**ASSIGNMENT**: Taking the listing below, restate word for word each line from the line with "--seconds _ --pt" to the line with "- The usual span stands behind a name", ends included, and stop there.

### RECORDED DATA

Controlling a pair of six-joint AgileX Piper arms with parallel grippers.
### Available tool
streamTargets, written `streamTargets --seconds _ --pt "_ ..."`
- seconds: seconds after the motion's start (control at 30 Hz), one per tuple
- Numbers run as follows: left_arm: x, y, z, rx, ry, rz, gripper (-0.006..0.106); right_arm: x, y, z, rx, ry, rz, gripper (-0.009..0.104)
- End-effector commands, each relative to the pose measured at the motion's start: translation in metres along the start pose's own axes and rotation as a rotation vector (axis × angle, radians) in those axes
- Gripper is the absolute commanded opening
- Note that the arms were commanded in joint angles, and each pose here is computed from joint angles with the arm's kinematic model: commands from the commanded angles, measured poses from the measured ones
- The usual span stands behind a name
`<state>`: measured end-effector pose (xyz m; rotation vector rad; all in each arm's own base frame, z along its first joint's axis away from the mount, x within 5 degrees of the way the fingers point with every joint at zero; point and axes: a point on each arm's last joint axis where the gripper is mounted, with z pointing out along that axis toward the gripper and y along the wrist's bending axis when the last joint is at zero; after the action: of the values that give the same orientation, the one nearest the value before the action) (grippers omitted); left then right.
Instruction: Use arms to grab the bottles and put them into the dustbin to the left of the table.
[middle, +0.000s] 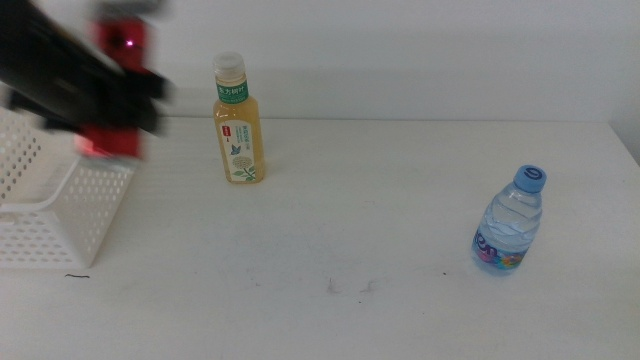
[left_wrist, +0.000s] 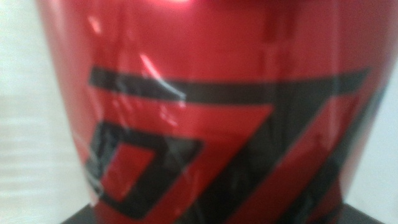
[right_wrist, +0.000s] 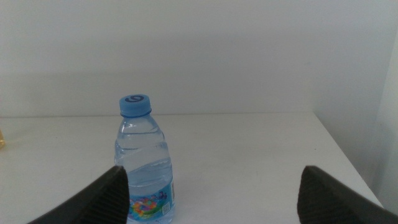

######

**TASK RESULT**:
streamTargets, written `streamTargets --seconds _ --pt "_ ..."`
- seconds: seconds after the motion's start (control at 30 Hz), one per tuple
- Numbers run as follows: left_arm: x, y, z, rx, ry, rz, gripper (-0.006..0.106); right_arm: x, y, z, rx, ry, rz, gripper (-0.009..0.104)
- End-effector commands, each relative to the pose measured at the motion's start: translation in metres along the start pose's own axes and rotation as a rotation vector (axis × angle, radians) in those axes
- Gripper is the absolute commanded opening
- Note that the arms were commanded in joint angles, and each pose here is computed from joint angles with the arm's kinematic model: commands from the commanded angles, measured poses from the measured ones
- The usual span stands behind a name

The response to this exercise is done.